Pesanan itu membuat hati Eila panas karena kebetulan ini sama sekali tidak menyenangkan. Rupanya itu milik Kalani. Eila tidak cemburu, karena dia tidak berhak merasakan itu. Hanya tidak suka dengan pertemuan aneh bersama sang mantan yang kali ini untuk mengantarkan pasangannya dalam film mengambil pesanan.
Apa pun alasannya, Eila tetap harus profesional dengan memberikan pelayanan terbaiknya. Salah satu usaha agar Eila bisa mengendalikan diri adalah dengan menghindari adu tatap dengan Jibran. Eila berjalan menuju etalase di mana pesanan Kalani sudah disiapkan oleh Natta. Ia mengambil lima box croffle dengan total 50 pcs, lalu dimasukkan ke totebag warna putih berlogokan Sweet Crown di bagian tengah.
“Pembayaran sudah lunas, ya. Terima kasih sudah pesan di Sweet Crown,” ucap Eila seraya menyerahkan pesanan Kalani pada sang pemilik.

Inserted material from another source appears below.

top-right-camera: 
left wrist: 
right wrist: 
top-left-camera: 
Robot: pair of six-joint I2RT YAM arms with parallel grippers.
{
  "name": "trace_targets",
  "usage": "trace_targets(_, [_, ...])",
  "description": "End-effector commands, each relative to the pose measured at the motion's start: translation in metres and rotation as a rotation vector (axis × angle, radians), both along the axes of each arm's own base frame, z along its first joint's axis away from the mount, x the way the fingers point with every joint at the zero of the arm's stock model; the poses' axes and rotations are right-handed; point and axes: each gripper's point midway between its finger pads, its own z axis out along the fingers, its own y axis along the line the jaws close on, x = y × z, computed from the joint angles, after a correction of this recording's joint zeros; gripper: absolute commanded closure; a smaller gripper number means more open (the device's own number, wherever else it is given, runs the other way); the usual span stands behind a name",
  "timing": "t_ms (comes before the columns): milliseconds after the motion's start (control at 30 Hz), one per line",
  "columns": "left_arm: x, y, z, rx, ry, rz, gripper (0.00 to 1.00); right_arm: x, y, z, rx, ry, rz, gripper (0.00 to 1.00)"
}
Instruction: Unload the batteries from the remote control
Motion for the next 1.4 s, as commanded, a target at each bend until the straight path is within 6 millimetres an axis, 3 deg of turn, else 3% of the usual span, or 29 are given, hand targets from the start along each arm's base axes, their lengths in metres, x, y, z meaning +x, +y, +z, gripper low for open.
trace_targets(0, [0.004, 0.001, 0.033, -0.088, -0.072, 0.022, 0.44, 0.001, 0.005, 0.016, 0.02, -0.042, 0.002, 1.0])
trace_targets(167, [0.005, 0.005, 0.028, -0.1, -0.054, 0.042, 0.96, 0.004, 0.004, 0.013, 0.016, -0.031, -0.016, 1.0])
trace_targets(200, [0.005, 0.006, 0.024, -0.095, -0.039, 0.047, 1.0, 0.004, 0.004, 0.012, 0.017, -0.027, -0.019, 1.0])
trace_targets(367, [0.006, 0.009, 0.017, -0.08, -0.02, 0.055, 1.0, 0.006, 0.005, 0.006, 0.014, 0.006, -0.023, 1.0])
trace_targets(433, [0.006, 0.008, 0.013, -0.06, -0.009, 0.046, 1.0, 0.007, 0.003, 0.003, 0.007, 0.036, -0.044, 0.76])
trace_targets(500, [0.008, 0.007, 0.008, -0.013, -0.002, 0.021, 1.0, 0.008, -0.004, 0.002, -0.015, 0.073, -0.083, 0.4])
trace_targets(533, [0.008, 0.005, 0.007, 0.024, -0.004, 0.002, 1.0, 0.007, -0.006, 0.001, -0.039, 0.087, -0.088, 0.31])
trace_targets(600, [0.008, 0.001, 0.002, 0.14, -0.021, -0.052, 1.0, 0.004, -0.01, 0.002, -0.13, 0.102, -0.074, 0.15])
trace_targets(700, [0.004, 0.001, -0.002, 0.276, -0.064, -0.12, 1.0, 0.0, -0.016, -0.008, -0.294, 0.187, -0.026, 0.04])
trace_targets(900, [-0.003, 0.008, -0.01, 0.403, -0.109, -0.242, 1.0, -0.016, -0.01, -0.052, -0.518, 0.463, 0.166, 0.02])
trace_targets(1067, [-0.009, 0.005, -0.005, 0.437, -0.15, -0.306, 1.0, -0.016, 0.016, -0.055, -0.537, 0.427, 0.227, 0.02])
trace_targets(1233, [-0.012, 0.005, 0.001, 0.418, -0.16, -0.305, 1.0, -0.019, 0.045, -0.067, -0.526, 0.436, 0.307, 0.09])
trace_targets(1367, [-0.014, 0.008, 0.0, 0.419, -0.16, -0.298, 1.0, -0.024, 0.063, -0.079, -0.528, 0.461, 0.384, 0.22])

Biasanya Eila akan menambahkan kalimat, ‘Silakan order lagi’ pada setiap pelanggan. Sedangkan kali ini, Eila tidak mau banyak basa-basi agar Kalani tidak memesan croffle di tempatnya lagi dan bergegas pergi dengan Jibran.
Sang aktor tak pernah melepaskan pandang dari Eila yang pura-pura tidak mengenalnya. Rindu, marah, dan sedih bercampur menjadi satu dan mengacaukan segala situasi yang ada saat ini. Seandainya mereka bertemu di momen yang tepat, Jibran tidak akan ragu menabur senyum dan menceritakan banyak hal pada Eila, tentunya masih dengan pertahanan diri mengingat kini hubungan mereka berbeda.

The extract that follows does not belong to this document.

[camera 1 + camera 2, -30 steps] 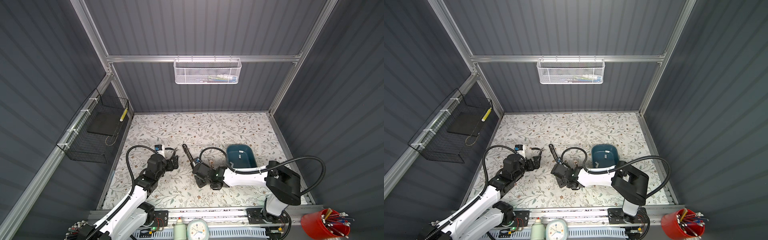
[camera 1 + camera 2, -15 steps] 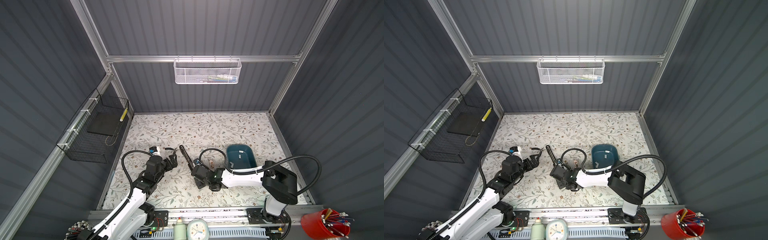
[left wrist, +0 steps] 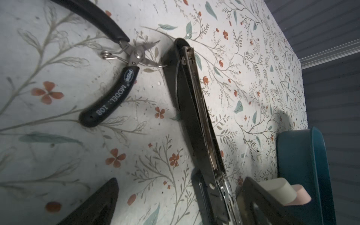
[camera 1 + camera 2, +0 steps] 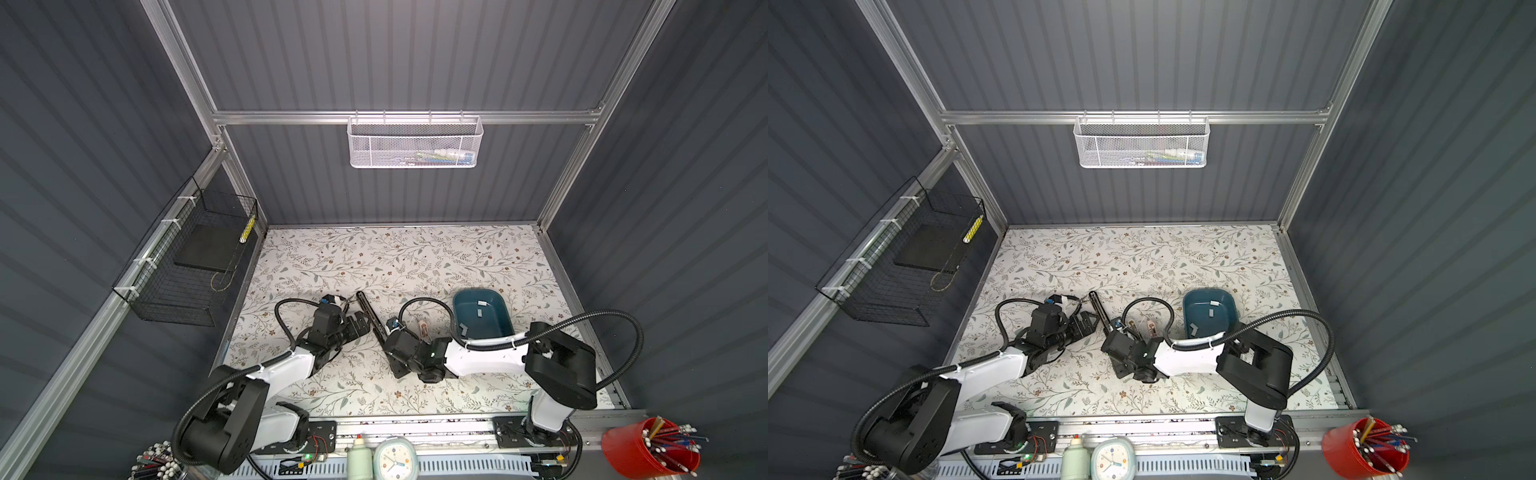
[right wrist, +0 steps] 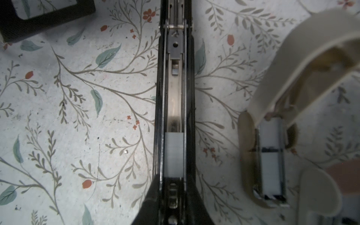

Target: Load the staples into the stapler

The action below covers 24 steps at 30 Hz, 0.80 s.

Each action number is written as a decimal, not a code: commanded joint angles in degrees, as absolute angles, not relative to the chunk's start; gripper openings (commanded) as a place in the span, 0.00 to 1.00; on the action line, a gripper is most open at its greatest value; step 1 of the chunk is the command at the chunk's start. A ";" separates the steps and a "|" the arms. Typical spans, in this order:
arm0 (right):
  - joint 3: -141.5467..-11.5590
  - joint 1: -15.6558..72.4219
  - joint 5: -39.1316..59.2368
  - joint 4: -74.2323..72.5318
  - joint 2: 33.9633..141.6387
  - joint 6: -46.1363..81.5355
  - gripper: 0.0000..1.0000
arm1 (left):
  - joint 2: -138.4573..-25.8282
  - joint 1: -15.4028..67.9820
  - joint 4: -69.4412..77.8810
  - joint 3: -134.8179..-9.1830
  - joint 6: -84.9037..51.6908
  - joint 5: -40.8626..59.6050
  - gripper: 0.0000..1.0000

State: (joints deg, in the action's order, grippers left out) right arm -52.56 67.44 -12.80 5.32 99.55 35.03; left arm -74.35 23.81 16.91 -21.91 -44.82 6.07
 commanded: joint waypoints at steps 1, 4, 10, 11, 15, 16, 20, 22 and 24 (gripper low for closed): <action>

Sedangkan sekarang Jibran hanya bisa berdiri kaku di dekat pintu seperti seorang pelayan, bukan aktor kenamaan yang akan disambut heboh. Jibran berharap Eila mau memandangnya sekali saja sebelum pergi, tapi sayangnya itu tidak terjadi hingga Kalani mengucapkan terima kasih dan pamit.
“Makasih juga, ya. Nanti saya order lagi. Permisi.”
Eila tersenyum penuh paksaan saat menanggapi Kalani, melambai seadanya saat wanita itu keluar begitu dibukakan pintu oleh Jibran. Tak mau berurusan terlalu lama, Eila kembali ke rumahnya, mengabaikan presensi Jibran yang diam sejenak demi menatap wanita yang dicintainya, tapi gagal karena dara itu telah menghilang dari pandangan.
Jibran embuskan napas pasrah dan ekspresinya berubah kuyu, setengah takut hubungannya dengan Eila makin memburuk. Jika benar begitu, Jibran tidak bisa diam saja. Setelah urusan ini usai, Jibran tidak boleh melepaskan Eila lagi.